**Task statement:**
Work out how many lines in the material beneath contain "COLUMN". Give only that number.

**Exercise data:**
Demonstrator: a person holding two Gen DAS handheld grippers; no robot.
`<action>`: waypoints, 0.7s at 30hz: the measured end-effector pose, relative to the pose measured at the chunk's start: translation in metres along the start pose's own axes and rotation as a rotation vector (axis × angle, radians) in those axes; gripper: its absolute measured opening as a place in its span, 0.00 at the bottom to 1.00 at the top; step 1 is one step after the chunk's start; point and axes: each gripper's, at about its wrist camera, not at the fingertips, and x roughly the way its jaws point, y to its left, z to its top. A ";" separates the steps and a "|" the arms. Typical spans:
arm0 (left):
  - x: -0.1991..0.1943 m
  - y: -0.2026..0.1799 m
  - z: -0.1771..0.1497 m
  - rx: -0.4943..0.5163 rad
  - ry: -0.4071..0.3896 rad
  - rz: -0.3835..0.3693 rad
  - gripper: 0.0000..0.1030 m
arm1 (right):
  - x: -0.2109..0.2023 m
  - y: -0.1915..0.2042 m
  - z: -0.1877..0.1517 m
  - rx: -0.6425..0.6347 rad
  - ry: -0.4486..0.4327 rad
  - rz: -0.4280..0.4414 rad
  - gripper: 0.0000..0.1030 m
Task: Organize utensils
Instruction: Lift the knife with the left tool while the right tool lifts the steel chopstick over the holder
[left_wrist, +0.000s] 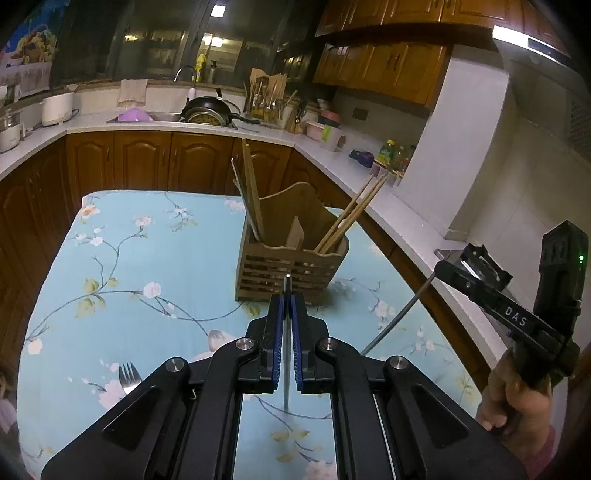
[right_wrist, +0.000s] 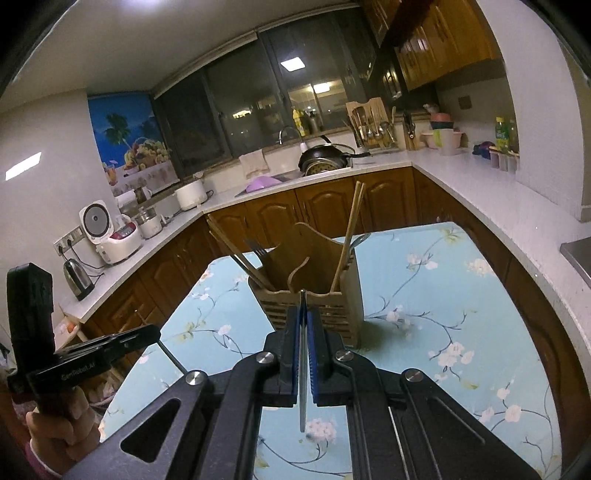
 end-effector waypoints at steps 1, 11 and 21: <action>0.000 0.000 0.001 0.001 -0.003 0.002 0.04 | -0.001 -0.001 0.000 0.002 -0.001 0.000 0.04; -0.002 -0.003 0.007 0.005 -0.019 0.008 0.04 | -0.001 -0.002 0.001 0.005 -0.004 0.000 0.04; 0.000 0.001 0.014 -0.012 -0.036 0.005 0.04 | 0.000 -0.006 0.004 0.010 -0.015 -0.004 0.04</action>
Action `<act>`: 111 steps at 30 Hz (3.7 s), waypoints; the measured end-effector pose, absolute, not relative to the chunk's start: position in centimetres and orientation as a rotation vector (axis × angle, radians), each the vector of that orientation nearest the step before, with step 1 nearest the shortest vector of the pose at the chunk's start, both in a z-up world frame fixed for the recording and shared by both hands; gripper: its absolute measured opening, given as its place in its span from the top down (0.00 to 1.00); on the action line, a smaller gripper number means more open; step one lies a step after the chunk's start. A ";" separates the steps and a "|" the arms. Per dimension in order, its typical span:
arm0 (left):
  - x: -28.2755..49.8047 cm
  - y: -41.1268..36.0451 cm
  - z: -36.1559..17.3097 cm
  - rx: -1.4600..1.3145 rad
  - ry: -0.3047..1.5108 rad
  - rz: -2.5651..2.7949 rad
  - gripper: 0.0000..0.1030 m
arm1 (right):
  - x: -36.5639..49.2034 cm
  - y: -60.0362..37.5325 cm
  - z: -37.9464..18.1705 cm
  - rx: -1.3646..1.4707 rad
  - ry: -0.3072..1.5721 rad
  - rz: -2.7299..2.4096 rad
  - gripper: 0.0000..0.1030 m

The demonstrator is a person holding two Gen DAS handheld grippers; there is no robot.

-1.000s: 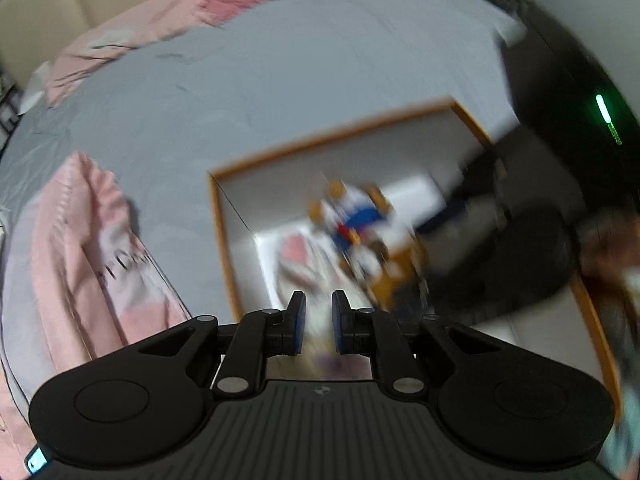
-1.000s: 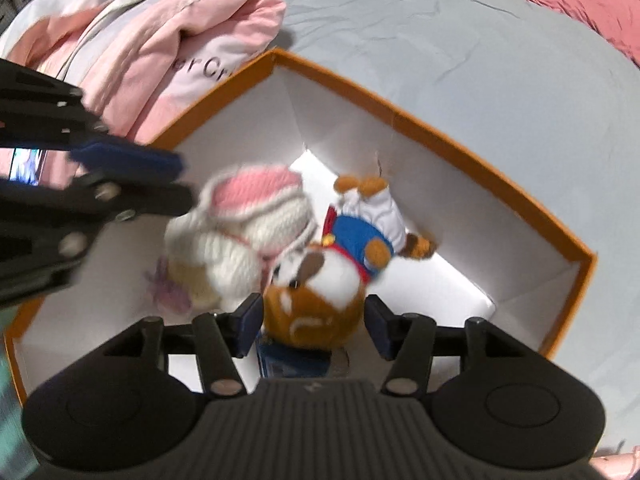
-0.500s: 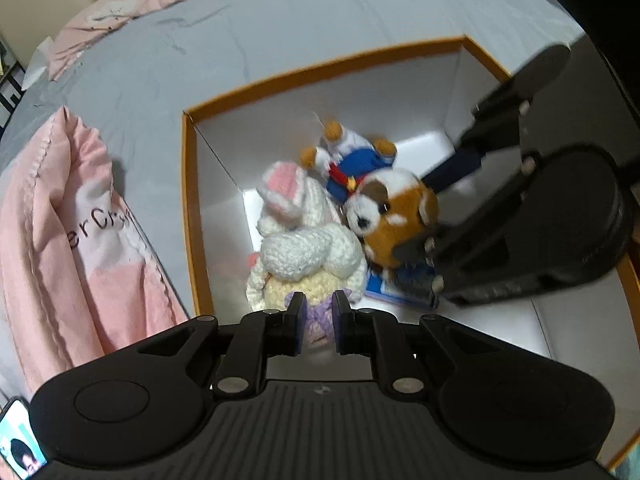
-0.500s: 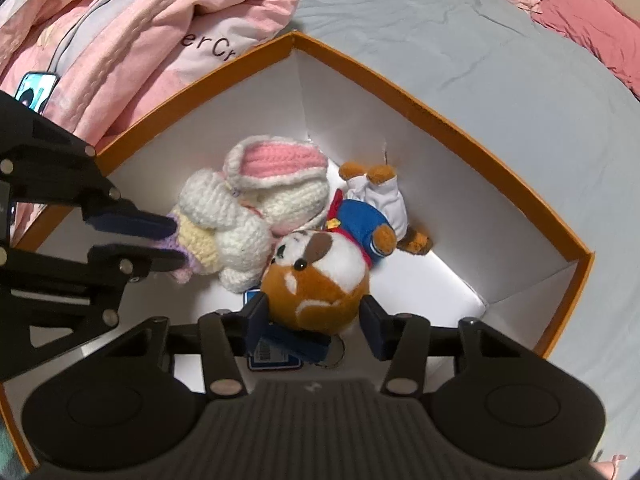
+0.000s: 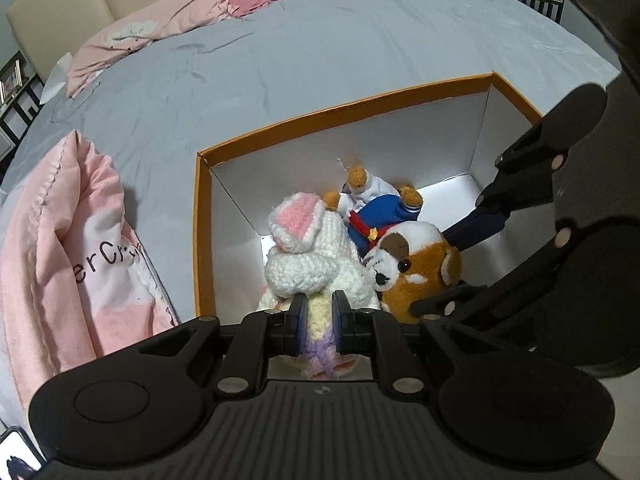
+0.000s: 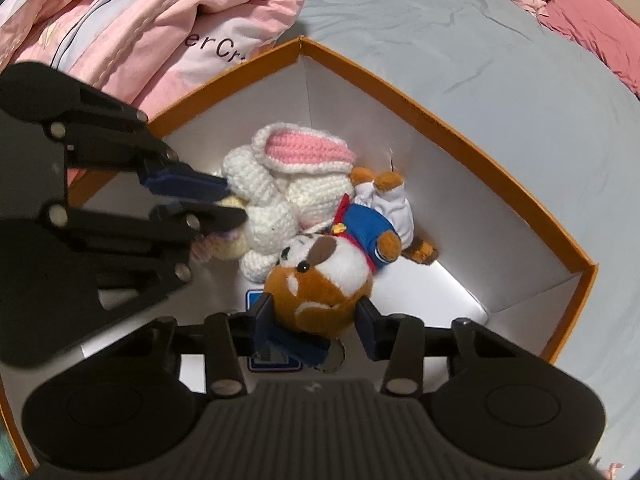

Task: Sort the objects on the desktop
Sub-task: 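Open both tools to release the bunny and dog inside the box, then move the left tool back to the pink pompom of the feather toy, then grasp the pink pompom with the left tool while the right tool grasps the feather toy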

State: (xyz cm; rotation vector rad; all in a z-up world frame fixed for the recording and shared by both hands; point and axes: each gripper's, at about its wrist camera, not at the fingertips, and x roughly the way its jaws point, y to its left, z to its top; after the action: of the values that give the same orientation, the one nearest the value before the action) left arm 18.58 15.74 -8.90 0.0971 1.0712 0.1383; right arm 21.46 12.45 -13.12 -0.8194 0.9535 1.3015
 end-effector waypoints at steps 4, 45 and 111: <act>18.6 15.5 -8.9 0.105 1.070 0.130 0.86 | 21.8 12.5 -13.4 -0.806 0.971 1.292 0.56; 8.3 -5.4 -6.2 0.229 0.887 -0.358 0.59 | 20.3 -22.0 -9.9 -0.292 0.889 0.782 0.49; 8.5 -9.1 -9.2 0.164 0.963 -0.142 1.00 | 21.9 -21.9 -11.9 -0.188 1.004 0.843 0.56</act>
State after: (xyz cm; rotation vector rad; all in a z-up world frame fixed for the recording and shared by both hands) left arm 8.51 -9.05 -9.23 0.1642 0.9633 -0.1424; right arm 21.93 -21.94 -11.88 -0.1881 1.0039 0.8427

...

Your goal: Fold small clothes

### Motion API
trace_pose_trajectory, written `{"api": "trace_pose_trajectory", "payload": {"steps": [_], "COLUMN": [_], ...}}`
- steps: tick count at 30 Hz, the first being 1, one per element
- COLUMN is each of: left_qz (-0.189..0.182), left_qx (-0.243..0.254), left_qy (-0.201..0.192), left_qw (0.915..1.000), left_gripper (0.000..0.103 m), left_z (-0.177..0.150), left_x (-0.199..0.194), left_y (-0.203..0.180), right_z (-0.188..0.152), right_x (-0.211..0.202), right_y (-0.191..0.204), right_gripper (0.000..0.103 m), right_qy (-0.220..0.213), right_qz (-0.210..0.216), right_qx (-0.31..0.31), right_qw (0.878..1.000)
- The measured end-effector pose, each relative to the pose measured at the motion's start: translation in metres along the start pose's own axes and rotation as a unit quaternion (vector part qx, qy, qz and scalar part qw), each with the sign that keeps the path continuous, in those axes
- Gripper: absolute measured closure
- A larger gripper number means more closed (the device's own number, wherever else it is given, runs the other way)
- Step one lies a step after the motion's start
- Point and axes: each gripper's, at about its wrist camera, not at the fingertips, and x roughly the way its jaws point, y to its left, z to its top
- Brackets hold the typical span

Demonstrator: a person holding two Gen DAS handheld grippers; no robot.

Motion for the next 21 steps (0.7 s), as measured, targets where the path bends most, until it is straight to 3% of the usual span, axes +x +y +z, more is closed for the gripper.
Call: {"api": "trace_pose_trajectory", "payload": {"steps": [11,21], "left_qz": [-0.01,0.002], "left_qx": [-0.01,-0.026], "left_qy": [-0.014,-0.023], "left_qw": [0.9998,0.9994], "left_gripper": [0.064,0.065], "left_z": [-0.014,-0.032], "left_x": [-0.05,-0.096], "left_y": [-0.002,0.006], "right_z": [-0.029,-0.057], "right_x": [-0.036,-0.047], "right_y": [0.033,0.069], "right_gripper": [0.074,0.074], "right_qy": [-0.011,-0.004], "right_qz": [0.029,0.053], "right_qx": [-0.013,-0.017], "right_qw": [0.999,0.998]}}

**Written reply:**
2